For the word "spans", state how many lines below contain it. Give no other text.

Source data:
★ ★ ★ ★ ★

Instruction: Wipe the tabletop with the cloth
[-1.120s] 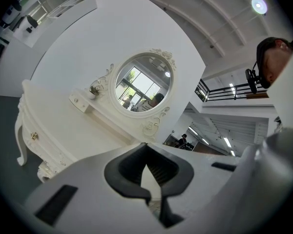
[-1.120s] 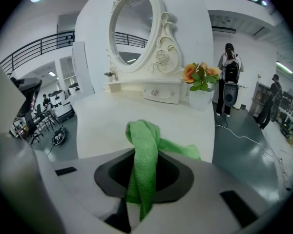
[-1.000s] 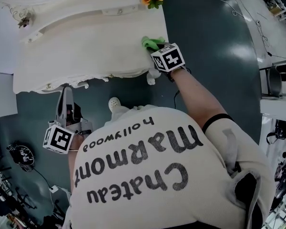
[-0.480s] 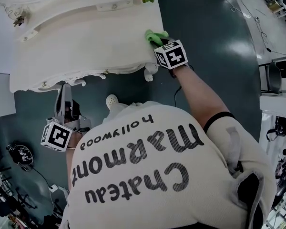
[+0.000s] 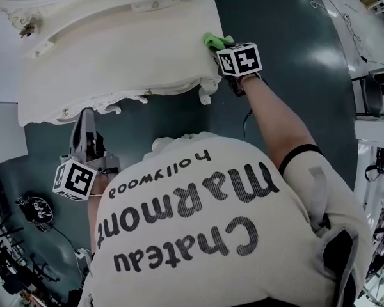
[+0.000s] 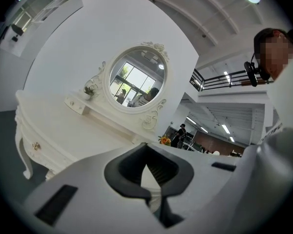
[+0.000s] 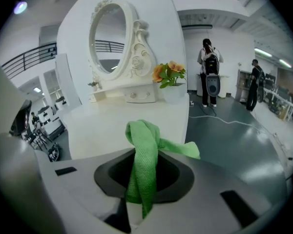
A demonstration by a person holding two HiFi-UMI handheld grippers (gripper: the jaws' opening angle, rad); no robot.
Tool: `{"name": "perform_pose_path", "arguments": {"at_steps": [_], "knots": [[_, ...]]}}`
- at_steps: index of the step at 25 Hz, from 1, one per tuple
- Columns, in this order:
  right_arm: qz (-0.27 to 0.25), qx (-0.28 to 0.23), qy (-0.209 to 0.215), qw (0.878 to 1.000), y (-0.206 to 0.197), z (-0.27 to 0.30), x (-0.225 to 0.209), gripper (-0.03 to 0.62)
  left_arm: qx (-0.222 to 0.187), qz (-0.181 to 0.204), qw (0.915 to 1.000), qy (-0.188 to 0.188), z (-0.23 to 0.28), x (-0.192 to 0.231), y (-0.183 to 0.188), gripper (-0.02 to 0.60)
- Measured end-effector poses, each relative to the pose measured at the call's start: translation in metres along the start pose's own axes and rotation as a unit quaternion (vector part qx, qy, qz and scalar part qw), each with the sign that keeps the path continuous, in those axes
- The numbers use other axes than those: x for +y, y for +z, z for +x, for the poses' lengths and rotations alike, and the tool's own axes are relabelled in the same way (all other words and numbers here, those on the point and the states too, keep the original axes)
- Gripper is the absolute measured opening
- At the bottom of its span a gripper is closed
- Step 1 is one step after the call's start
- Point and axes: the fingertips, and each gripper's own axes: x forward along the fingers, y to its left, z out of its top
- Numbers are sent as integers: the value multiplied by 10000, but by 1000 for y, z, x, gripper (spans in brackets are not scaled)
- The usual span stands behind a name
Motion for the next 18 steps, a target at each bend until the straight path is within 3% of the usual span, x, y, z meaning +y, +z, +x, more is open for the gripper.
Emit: {"name": "perform_pose_path", "arguments": {"at_steps": [3,6,11,18], "knots": [[-18,341,-107,9994,4,-3,1,89,-55,32,10000,-12,-3,11,14,6],[-144,210,-250,9994,22,-3,19,91,-151,-159,9997,-99,-6,20,27,6],[-42,-104,283,9995,52,17,98,91,-191,-287,9994,-99,-26,47,49,6],[-21,31,1009,9949,61,67,210,91,-459,-428,9974,351,-78,111,85,6]]}}
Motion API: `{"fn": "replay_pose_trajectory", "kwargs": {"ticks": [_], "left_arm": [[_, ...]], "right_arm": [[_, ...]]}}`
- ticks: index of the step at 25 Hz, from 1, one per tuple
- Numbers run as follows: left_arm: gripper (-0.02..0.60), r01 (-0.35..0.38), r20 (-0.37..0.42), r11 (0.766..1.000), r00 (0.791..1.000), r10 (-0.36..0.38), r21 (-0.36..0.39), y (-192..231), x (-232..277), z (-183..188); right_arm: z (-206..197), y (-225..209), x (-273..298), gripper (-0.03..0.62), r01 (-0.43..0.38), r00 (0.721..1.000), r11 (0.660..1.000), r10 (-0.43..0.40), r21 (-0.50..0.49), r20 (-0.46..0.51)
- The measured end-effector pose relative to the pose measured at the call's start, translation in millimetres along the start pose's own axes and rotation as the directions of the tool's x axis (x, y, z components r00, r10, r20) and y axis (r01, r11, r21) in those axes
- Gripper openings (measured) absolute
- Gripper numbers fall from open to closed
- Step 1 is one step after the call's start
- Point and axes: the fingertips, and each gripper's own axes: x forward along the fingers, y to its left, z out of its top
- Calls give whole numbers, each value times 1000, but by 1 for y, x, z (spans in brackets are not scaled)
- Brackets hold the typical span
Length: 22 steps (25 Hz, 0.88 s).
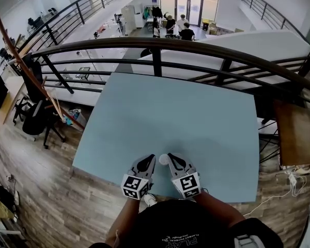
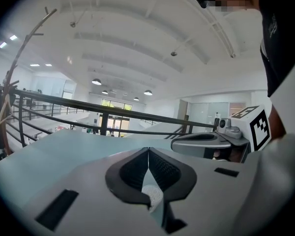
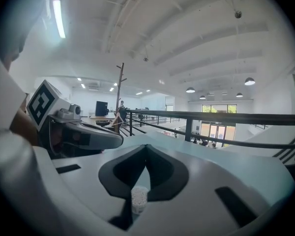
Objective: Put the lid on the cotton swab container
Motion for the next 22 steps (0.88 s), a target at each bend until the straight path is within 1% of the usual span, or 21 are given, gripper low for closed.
{"fn": "replay_pose_trajectory", "kwargs": {"ticks": [3,7,11,15,17,22], "left_arm": [[15,-6,0,1000,1000,6,10,-1,1,1],[15,-25,-3,999,1000,25,42,0,-1,2],[15,-16,1,999,1000,16,39,-4,-1,2],[15,-11,-30,997,999,13,72,-6,2,1],[15,-9,-38,997,999,12,74,-8,2,0],[15,-10,-31,997,999,12,75,-11,-3,2]], "right_arm": [[3,-2,0,17,0,1000,1000,0,-1,12],[5,0,2,17,2,1000,1000,-2,-9,7],[2,-3,-3,17,16,1000,1000,-16,-15,-12],[0,-2,-1,17,8,1000,1000,-8,-20,-22],[-2,-2,-4,17,11,999,1000,-11,-13,-30],[0,-2,-9,17,19,1000,1000,-19,-2,-25]]}}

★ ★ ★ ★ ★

__Written response__
2